▶ _What you will do_
Return each line of the data below verbatim; pictures are to be left out.

"""

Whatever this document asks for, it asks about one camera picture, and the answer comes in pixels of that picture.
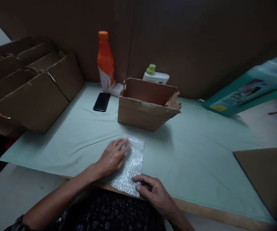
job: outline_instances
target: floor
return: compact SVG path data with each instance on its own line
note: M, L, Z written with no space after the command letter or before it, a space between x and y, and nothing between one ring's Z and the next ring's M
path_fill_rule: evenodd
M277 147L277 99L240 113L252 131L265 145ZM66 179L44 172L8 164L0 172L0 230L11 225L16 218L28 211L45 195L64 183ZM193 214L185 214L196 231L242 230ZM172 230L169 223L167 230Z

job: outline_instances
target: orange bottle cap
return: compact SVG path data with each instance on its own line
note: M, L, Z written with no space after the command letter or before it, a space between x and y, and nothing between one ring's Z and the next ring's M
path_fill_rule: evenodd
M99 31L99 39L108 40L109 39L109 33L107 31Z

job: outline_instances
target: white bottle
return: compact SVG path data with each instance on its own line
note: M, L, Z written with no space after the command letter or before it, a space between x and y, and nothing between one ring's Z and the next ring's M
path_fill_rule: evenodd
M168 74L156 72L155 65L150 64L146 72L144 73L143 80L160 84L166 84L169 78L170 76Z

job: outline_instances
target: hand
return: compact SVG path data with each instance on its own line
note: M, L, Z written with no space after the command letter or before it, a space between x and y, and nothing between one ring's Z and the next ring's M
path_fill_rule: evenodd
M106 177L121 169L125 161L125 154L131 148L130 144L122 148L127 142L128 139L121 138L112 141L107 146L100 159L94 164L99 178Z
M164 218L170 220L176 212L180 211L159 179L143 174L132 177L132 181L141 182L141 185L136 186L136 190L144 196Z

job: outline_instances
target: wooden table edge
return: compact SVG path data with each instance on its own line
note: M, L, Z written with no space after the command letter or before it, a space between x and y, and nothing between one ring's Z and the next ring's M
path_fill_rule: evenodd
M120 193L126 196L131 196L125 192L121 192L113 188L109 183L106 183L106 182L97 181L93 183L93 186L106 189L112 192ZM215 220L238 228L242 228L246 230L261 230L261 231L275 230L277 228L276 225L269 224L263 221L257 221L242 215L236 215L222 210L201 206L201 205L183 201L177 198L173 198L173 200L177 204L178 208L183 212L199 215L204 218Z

"""

▶ _Result below_
Whatever this document asks for, it asks about one camera picture, and the answer comes in pixels of that picture.
job: outline_instances
target: floor
return: compact SVG path data with each instance on its own line
note: M, L, Z written with no space after the command letter or before it, a space between x and y, and nothing between one ring's Z and the next ring's M
path_fill_rule: evenodd
M277 147L277 99L240 113L252 131L265 145ZM66 179L44 172L8 164L0 172L0 230L11 225L16 218L28 211L45 195L64 183ZM193 214L185 214L196 231L242 230ZM172 230L169 223L167 230Z

job: outline_instances
target: orange bottle cap
return: compact SVG path data with each instance on its own line
note: M, L, Z written with no space after the command letter or before it, a space between x and y, and nothing between one ring's Z and the next ring's M
path_fill_rule: evenodd
M99 31L99 39L108 40L109 39L109 33L107 31Z

job: outline_instances
target: white bottle
return: compact SVG path data with each instance on its own line
note: M, L, Z written with no space after the command letter or before it, a space between x and y, and nothing between one ring's Z and the next ring's M
path_fill_rule: evenodd
M168 74L156 72L155 65L150 64L146 72L144 73L143 80L160 84L166 84L169 78L170 76Z

job: outline_instances
target: hand
return: compact SVG path data with each instance on its own line
note: M, L, Z written with no space after the command letter or before it, a space between x and y, and nothing between one ring's Z and the next ring's M
path_fill_rule: evenodd
M106 177L121 169L125 161L125 154L131 148L130 144L122 148L127 142L128 139L121 138L112 141L107 146L100 159L94 164L99 178Z
M164 218L170 220L176 212L180 211L159 179L143 174L132 177L132 181L141 182L141 185L136 186L136 190L144 196Z

job: outline_instances
target: wooden table edge
return: compact SVG path data with each instance on its own line
note: M, L, Z written with no space after the command letter or before it, a space between x and y, and nothing between one ring's Z and the next ring's M
path_fill_rule: evenodd
M120 193L126 196L131 196L125 192L121 192L113 188L109 183L106 183L106 182L97 181L93 183L93 186L106 189L112 192ZM215 220L238 228L242 228L246 230L261 230L261 231L275 230L277 228L276 225L269 224L263 221L257 221L242 215L236 215L222 210L201 206L201 205L183 201L177 198L173 198L173 200L177 204L178 208L183 212L199 215L204 218Z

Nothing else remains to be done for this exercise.